(Suite du feuilleton Typothérapie dont la première «séance» est ici…)
III. io
Et nous y arrivons : l’écriture-forme est bien consciente qu’avant de se transmettre, un message s’organise, s’articule en éléments pour la vue. Beaucoup d’écritures sont encore présentes dans le monde, avec des morphologies immédiatement reconnaissables, y compris pour leurs non-lecteurs. Elles présentent des attributs de style singuliers qui permettent de les identifier. Certaines sont connues pour leur ancrage dans le monde des objets, comme les écritures hiéroglyphiques dont on se plaît même à dire qu’elles auraient eu la vertu de faire advenir l’objet qu’elles dessinent. D’autres, un peu plus éloignées, sont appelées idéographiques, enfin les lettres alphabétiques sont dites abstraites et conventionnelles, en ce qui concerne leur forme . En réalité, tout signe est bien aussi une image, y compris la lettre alphabétique, que nous avons simplement appris à ne pas regarder, ou dont nous avons oublié l’enracinement figuratif, ou même les bâtons noirs du code à barres. Cette image requiert toujours un contraste à deux valeurs au moins : une encre et un fond, un creux et un plein, une forme et une contre-forme.
L’image-signe s’est construite par sédimentation sur un usage, un support et une vitesse d’exécution : elle utilise l’espace au mieux pour, dans un encombrement réduit, présenter une forme plus ou moins facile à distinguer. L’écriture tient compte de l’espace et du temps : une note prise à la vitesse de la parole sur un petit carnet court au long de signes enlevés, très simplifiés (notes tironiennes, sténographie). Une parole fixée dans la roche pour l’éternité prendra à l’opposé des jours ou des semaines d’exécution soignée. L’espace et le temps composés ensemble donnent le mouvement qui est l’essence de cette écriture. C’est dans le geste que s’articule l’esprit qu’on pose sur la matière.
Dans tous les cas, la forme prend conscience de son pouvoir de signe. Descendante de Lascaux, l’image-signe n’est pas un dessin comme les autres. Elle est la forme magique, celle qui transporte du regard à l’esprit. Rien n’y est dû au hasard. Scribe, notaire, copiste, à force de jouer toute la journée de la plume ou du calame, le dessinateur de cette forme sait aussi sa valeur pictographique. Il en joue, la dispose, l’arrange, la tend ou l’amollit, pour servir ou pour nuancer le sens du texte. La pratique de l’écriture en fait un maître dans l’art de souffler le chaud et le froid sur le sens au moyen de la forme. D’ailleurs les firmes, sociétés, institutions se bousculent devant son officine pour qu’il leur dessine un signe, pour qu’avec ce logo, elles se dotent d’un ticket d’entrée dans le monde des signes, le seul qui vaille, ou dans l’Histoire, puisque c’est l’écriture qui fait l’Histoire.

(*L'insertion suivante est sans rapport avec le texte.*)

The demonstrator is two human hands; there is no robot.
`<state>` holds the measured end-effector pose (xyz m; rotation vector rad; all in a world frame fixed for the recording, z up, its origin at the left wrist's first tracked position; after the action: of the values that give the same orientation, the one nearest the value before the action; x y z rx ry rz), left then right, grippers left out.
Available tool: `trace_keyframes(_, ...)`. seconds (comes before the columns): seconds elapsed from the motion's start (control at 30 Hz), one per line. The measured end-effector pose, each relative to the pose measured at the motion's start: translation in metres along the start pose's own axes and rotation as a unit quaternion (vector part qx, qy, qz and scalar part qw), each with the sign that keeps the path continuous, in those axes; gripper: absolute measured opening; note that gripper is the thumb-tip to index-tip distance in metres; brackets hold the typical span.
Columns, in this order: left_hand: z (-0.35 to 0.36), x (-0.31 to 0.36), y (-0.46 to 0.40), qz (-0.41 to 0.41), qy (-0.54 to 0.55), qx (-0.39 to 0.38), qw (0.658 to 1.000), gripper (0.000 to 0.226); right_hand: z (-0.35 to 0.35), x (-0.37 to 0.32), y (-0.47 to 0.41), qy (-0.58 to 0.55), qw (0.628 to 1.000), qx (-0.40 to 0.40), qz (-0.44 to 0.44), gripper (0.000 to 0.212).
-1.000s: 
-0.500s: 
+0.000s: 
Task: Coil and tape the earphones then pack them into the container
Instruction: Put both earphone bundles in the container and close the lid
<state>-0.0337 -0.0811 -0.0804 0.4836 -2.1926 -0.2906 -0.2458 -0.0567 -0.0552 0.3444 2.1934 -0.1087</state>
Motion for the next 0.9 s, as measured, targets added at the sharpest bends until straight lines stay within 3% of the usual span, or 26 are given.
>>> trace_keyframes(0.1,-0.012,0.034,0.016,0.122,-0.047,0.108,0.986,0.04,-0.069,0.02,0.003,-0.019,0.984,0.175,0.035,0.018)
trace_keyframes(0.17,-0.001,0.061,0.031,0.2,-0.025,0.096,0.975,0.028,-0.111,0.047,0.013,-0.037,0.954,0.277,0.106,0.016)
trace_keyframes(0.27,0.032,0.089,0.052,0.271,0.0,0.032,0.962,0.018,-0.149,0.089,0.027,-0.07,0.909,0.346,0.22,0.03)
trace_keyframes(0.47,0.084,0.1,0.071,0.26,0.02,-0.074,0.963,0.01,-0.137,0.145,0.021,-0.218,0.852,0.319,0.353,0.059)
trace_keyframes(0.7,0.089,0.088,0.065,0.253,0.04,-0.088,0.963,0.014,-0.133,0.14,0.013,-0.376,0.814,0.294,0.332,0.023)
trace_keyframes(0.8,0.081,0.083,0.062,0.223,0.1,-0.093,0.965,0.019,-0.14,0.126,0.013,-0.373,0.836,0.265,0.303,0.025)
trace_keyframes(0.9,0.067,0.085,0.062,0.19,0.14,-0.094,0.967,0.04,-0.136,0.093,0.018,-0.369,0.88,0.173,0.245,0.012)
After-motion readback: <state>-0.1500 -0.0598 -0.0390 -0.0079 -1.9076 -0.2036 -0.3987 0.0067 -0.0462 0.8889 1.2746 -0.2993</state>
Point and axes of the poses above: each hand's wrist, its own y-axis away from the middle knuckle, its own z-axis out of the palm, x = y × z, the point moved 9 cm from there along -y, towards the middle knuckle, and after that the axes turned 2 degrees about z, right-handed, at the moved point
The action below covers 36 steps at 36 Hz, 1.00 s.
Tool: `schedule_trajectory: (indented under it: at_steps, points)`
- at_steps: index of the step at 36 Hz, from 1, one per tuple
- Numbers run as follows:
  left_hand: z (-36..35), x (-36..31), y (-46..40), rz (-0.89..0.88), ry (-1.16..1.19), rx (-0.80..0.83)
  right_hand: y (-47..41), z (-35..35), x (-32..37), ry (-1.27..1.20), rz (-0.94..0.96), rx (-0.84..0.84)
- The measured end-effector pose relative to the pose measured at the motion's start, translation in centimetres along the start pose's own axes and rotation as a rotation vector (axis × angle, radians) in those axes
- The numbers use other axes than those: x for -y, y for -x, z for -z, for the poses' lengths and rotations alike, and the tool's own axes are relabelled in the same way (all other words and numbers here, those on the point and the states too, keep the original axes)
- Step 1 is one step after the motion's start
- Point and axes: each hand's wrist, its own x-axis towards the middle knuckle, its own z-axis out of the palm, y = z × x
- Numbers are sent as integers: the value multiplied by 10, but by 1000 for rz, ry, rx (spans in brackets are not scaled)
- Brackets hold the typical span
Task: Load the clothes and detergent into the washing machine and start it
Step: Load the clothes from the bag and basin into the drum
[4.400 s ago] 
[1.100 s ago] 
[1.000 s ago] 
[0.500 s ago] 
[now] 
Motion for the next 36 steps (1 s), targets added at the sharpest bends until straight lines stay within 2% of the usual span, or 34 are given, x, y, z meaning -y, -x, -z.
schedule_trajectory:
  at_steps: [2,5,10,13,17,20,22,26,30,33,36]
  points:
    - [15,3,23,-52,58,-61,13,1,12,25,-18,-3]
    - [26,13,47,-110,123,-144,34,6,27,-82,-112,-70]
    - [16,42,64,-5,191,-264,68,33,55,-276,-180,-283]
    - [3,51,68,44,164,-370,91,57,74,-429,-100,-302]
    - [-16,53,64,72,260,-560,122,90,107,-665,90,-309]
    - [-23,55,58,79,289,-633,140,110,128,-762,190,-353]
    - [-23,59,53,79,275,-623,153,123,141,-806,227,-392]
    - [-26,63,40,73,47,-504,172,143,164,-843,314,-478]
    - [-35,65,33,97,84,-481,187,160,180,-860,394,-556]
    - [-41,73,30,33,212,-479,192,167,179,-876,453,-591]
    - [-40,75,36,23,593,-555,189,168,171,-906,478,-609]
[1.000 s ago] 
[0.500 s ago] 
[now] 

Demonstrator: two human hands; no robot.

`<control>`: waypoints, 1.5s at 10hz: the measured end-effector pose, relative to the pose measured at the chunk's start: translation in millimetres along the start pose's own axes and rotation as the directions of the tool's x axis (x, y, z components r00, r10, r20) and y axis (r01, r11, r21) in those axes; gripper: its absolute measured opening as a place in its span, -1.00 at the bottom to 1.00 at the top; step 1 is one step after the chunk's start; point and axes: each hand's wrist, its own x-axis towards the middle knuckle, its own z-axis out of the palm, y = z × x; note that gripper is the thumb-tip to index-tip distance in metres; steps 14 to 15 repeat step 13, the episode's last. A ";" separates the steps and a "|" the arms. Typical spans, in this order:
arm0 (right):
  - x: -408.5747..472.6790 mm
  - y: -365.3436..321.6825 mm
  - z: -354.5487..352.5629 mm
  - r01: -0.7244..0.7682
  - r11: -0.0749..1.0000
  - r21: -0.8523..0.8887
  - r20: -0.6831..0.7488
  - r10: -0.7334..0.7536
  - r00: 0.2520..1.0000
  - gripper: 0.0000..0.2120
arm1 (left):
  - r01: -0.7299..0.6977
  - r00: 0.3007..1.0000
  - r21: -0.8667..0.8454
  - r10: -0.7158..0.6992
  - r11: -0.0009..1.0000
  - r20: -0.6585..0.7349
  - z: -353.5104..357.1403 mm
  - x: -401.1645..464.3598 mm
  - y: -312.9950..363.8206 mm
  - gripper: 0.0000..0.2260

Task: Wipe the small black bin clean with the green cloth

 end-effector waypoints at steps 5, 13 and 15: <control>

L’écriture qui se dessine dans ce coin porte un nom : la calligraphie, ou belle écriture, pratique scripturale en soi et souvent pour soi. En Chine, avec une nuance notable, la calligraphie désigne à la fois la littérature (poésie), l’écriture (des lettres du texte) et le dessin. Les frontières y sont floues. En Perse, c’est la mystique du souffle divin qui advient dans le signe ainsi tracé. En Occident, la calligraphie exprime une virtuosité toute mozartienne. Paillasson s’envole dans les pleins et déliés et nous entraîne dans ses boucles infinies11. « Trop de notes ». La danse frénétique qui se joue à ce sommet du triangle oublie dans son ivresse de se poser sur son support, elle néglige la signification dans son amour solipsiste de la forme.
Ici le i et le o ne sont pas des chiffres ni des lettres évidemment : ce sont un calame et un encrier où le tremper. Le bâton, sa goutte et le réceptacle, masculin et féminin reliés par une ligature.